Data shown »
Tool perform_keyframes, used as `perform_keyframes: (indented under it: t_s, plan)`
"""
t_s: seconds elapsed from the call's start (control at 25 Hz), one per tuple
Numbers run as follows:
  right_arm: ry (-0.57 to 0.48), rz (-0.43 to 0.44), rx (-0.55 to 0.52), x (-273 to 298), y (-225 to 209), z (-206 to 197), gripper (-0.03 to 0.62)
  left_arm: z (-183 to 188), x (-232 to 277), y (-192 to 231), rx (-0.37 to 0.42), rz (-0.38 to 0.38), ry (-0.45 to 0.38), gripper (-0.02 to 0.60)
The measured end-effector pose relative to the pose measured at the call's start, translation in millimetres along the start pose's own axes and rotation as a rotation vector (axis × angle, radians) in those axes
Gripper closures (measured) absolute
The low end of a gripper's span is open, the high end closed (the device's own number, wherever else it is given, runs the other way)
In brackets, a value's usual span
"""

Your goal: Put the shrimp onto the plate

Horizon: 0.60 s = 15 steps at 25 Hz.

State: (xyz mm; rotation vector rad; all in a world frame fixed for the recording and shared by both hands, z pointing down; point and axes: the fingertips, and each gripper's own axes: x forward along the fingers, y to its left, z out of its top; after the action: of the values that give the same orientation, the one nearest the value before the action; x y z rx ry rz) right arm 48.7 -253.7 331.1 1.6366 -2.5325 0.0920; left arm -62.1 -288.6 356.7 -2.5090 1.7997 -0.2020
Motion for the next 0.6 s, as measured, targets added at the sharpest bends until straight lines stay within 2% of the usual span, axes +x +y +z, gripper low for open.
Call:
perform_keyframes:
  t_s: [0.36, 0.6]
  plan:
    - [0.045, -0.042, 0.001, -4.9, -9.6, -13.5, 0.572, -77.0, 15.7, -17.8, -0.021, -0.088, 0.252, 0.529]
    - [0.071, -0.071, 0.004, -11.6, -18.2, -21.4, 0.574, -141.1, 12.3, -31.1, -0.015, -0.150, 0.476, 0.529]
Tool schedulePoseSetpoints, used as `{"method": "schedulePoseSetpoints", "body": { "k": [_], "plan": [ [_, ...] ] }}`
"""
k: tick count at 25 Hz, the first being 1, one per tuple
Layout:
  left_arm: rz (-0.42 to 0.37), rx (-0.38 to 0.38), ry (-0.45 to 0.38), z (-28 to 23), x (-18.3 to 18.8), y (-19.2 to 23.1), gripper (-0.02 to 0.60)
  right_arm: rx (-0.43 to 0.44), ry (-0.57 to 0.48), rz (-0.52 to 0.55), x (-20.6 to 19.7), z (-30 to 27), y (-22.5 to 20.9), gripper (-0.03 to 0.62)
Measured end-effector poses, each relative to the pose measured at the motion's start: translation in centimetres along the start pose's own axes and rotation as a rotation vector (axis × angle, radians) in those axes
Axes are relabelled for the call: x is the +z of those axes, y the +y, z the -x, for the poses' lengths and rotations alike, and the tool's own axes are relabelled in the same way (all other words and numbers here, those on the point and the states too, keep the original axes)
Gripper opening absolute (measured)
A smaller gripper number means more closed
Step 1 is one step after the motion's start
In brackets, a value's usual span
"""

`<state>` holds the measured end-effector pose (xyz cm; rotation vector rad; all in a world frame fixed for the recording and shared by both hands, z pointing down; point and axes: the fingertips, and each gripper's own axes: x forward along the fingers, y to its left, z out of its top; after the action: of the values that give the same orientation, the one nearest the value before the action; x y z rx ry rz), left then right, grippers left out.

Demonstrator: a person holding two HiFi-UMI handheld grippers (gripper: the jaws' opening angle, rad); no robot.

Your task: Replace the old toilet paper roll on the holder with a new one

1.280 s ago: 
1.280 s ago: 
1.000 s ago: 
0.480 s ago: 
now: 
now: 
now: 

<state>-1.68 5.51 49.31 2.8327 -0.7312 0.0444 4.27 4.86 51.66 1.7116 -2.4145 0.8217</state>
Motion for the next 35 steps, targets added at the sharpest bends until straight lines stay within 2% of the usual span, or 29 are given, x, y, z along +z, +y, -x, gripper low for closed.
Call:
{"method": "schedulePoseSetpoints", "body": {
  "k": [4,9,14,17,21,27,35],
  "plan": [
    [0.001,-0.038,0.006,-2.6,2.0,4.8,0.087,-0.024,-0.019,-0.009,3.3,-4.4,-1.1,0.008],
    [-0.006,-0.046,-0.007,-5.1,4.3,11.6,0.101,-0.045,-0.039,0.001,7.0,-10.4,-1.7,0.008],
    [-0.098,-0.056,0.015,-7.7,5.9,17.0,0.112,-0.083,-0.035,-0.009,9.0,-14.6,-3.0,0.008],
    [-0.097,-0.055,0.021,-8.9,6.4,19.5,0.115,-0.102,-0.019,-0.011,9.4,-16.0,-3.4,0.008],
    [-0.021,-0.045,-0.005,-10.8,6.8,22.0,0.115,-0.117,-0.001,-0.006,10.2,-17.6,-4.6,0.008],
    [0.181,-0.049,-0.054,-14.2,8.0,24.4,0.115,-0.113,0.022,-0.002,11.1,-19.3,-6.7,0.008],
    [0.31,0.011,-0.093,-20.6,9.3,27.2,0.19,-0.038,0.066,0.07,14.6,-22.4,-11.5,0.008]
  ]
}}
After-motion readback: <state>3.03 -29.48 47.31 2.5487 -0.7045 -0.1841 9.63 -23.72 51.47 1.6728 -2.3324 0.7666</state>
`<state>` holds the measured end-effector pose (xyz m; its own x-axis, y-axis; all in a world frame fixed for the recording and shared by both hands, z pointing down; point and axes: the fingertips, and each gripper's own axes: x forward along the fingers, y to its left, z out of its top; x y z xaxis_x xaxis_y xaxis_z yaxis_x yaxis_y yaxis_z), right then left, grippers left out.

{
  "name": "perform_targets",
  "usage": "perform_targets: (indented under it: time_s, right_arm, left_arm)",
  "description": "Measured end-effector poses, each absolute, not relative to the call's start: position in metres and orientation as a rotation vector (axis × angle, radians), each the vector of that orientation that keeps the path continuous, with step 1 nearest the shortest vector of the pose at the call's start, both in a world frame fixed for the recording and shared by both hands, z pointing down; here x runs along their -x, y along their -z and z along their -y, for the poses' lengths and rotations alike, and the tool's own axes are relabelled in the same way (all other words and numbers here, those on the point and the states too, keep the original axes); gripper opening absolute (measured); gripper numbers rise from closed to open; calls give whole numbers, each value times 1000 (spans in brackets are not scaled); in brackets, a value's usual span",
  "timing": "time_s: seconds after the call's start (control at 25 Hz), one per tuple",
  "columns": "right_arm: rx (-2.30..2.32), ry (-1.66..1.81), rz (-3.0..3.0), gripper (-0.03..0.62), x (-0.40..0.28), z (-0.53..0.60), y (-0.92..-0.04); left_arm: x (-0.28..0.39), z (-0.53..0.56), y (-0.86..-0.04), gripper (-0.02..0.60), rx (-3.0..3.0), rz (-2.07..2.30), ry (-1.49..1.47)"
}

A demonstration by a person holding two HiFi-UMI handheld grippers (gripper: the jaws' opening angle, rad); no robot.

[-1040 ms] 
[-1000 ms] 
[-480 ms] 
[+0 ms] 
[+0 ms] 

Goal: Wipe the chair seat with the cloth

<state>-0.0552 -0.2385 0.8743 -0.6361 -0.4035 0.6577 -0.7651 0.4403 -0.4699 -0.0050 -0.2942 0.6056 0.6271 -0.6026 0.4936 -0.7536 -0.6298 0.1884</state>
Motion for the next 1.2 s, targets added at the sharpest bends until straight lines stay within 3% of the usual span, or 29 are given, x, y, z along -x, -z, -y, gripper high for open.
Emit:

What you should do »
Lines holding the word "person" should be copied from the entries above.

Problem solution »
Demonstrator: a person holding two HiFi-UMI handheld grippers (gripper: the jaws' opening angle, rad); no robot.
A demonstration by a person holding two HiFi-UMI handheld grippers (gripper: the jaws' opening angle, rad); no robot.

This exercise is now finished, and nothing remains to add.